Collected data
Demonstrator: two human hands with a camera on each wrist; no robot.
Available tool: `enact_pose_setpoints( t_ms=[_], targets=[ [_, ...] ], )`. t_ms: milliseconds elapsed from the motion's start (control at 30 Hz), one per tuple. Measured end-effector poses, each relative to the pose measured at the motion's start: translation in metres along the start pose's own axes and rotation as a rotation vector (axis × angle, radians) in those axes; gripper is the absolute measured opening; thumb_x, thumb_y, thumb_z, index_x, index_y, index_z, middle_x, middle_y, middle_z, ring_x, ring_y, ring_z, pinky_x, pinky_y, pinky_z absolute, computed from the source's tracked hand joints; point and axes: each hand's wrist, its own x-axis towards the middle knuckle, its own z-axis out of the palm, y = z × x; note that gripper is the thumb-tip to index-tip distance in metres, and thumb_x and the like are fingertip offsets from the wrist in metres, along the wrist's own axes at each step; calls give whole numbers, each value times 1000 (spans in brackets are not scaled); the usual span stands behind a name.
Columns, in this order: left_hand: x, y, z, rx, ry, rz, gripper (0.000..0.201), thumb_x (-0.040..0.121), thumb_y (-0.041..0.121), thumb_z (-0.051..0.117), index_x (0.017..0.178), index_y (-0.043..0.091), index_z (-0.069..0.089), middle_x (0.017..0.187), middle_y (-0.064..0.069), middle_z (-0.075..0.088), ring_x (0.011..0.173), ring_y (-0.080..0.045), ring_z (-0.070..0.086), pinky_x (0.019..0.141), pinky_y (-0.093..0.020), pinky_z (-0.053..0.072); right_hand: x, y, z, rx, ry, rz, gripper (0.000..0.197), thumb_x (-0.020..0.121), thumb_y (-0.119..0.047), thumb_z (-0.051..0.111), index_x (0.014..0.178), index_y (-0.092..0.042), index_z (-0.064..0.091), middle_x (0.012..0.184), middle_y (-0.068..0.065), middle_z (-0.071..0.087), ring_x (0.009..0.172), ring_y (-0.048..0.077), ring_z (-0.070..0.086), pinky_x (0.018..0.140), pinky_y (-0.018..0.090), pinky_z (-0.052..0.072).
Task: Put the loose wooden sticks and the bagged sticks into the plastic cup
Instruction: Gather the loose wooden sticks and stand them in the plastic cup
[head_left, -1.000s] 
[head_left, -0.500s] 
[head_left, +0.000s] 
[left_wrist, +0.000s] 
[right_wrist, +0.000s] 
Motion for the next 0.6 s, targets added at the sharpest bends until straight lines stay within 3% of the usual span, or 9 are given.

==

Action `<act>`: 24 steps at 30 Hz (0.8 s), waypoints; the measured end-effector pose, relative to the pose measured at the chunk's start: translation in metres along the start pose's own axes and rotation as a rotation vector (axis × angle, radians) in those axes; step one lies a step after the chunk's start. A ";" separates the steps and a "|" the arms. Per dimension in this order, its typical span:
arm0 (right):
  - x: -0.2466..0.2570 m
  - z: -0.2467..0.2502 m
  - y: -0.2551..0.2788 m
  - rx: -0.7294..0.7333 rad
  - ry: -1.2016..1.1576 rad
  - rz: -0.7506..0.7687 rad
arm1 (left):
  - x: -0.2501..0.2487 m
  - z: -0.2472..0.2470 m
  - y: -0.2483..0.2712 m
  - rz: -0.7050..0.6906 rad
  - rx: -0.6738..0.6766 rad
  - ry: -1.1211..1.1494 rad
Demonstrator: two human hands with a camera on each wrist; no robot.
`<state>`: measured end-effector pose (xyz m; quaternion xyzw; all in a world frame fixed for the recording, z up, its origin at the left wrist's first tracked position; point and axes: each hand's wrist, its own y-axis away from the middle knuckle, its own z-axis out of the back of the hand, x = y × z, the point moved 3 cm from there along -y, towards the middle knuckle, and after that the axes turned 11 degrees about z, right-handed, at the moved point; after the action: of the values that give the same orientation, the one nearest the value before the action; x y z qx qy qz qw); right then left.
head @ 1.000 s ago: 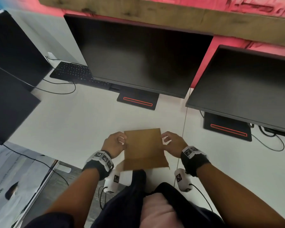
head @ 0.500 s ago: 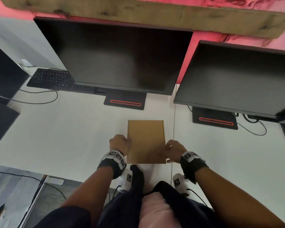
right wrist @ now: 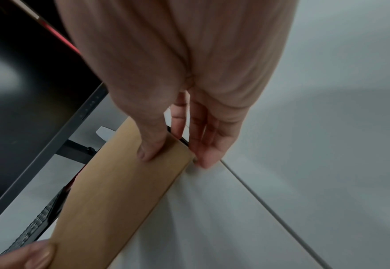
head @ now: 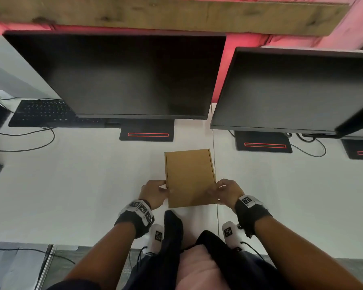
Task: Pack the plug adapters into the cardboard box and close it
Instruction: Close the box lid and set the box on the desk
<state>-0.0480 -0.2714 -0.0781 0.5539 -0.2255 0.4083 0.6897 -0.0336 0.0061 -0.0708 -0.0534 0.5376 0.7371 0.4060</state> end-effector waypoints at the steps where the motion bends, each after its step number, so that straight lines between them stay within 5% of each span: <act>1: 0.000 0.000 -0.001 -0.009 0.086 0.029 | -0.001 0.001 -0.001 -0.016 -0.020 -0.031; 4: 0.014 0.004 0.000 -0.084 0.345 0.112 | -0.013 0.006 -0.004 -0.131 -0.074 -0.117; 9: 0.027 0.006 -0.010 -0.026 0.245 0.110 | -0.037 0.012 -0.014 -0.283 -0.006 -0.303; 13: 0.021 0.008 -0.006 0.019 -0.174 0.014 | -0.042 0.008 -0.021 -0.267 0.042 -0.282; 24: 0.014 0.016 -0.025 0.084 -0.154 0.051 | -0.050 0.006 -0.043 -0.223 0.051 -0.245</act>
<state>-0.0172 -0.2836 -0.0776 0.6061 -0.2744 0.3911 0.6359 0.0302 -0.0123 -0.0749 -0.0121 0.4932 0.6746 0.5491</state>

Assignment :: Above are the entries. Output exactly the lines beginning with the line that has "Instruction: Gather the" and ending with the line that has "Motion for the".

Output for this task ::
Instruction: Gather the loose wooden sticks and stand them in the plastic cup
[head_left, -1.000s] 
[head_left, -0.500s] 
[head_left, +0.000s] 
[left_wrist, +0.000s] 
[right_wrist, +0.000s] 
Motion for the next 0.6 s, targets added at the sharpest bends until straight lines stay within 3% of the usual span, or 9 are given.

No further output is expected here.